■ TASK TO COMPLETE: Once you have read the entries below, write them all out again exactly.

Records excerpted from a collection

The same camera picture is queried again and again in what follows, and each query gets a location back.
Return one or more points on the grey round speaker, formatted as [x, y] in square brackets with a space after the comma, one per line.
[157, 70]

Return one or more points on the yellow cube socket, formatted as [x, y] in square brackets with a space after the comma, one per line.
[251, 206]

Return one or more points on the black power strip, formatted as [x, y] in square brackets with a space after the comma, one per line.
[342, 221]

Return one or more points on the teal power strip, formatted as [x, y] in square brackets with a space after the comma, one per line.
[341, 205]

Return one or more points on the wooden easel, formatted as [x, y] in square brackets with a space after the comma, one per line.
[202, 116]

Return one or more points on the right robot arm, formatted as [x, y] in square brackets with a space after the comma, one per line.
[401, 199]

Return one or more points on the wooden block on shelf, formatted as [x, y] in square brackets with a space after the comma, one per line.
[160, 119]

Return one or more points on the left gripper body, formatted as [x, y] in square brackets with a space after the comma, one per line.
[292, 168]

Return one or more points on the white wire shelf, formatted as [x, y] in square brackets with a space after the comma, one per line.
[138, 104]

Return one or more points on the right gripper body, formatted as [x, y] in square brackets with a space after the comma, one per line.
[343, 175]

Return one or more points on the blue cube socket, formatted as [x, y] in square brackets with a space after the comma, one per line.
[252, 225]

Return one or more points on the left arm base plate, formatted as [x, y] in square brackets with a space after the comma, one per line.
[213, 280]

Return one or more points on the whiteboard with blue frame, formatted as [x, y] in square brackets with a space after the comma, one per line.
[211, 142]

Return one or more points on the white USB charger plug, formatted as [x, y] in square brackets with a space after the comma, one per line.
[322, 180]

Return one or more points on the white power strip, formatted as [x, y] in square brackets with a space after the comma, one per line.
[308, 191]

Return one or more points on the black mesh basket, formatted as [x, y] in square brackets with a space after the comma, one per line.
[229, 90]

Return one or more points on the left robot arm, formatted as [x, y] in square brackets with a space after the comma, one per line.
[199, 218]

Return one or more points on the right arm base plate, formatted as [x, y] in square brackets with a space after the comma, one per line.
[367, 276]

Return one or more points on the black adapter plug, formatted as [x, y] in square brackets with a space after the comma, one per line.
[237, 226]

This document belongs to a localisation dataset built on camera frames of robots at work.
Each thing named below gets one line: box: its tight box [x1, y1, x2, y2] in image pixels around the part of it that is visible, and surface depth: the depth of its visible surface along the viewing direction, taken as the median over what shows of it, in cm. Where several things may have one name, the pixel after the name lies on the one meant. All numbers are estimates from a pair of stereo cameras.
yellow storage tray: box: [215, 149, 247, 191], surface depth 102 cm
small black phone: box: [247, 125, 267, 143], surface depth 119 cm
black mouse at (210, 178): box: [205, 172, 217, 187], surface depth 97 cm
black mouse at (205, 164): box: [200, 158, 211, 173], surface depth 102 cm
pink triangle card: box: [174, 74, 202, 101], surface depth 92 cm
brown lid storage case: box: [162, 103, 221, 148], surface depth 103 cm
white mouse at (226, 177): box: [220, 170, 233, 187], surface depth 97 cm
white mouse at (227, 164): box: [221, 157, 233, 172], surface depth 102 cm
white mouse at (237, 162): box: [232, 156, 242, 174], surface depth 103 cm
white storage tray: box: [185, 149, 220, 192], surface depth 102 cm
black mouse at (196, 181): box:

■ TASK OUTPUT:
The same camera picture is queried again and again in what follows, and each query gets a location back.
Return one or more points on the grey round speaker, formatted as [x, y] in square brackets with a space after the comma, one per line.
[157, 70]

Return one or more points on the yellow cube socket, formatted as [x, y] in square brackets with a space after the comma, one per line.
[251, 206]

Return one or more points on the black power strip, formatted as [x, y] in square brackets with a space after the comma, one per line.
[342, 221]

Return one or more points on the teal power strip, formatted as [x, y] in square brackets with a space after the comma, one per line.
[341, 205]

Return one or more points on the wooden easel, formatted as [x, y] in square brackets with a space after the comma, one per line.
[202, 116]

Return one or more points on the right robot arm, formatted as [x, y] in square brackets with a space after the comma, one per line.
[401, 199]

Return one or more points on the wooden block on shelf, formatted as [x, y] in square brackets with a space after the comma, one per line.
[160, 119]

Return one or more points on the left gripper body, formatted as [x, y] in square brackets with a space after the comma, one per line.
[292, 168]

Return one or more points on the white wire shelf, formatted as [x, y] in square brackets with a space after the comma, one per line.
[138, 104]

Return one or more points on the right gripper body, formatted as [x, y] in square brackets with a space after the comma, one per line.
[343, 175]

Return one or more points on the blue cube socket, formatted as [x, y] in square brackets with a space after the comma, one per line.
[252, 225]

Return one or more points on the left arm base plate, formatted as [x, y] in square brackets with a space after the comma, one per line.
[213, 280]

Return one or more points on the whiteboard with blue frame, formatted as [x, y] in square brackets with a space after the comma, one per line.
[211, 142]

Return one or more points on the white USB charger plug, formatted as [x, y] in square brackets with a space after the comma, one per line.
[322, 180]

Return one or more points on the white power strip, formatted as [x, y] in square brackets with a space after the comma, one per line.
[308, 191]

Return one or more points on the black mesh basket, formatted as [x, y] in square brackets with a space after the comma, one per line.
[229, 90]

Return one or more points on the left robot arm, formatted as [x, y] in square brackets with a space after the comma, one per line.
[199, 218]

Return one or more points on the right arm base plate, formatted as [x, y] in square brackets with a space after the comma, one per line.
[367, 276]

Return one or more points on the black adapter plug, formatted as [x, y] in square brackets with a space after the comma, one per line.
[237, 226]

This document belongs to a localisation dataset built on camera frames of robots at work.
Each thing named below gets one line: box: its tight box [x1, y1, x2, y2] in image pixels around the part of it that is visible, and surface depth: the depth of its visible surface along the viewing direction, taken as the median over what shows of it, in cm. Where several things may have one name, the pixel after the name lies on the one meant. All numbers are estimates from a pair of stereo cameras.
yellow storage tray: box: [215, 149, 247, 191], surface depth 102 cm
small black phone: box: [247, 125, 267, 143], surface depth 119 cm
black mouse at (210, 178): box: [205, 172, 217, 187], surface depth 97 cm
black mouse at (205, 164): box: [200, 158, 211, 173], surface depth 102 cm
pink triangle card: box: [174, 74, 202, 101], surface depth 92 cm
brown lid storage case: box: [162, 103, 221, 148], surface depth 103 cm
white mouse at (226, 177): box: [220, 170, 233, 187], surface depth 97 cm
white mouse at (227, 164): box: [221, 157, 233, 172], surface depth 102 cm
white mouse at (237, 162): box: [232, 156, 242, 174], surface depth 103 cm
white storage tray: box: [185, 149, 220, 192], surface depth 102 cm
black mouse at (196, 181): box:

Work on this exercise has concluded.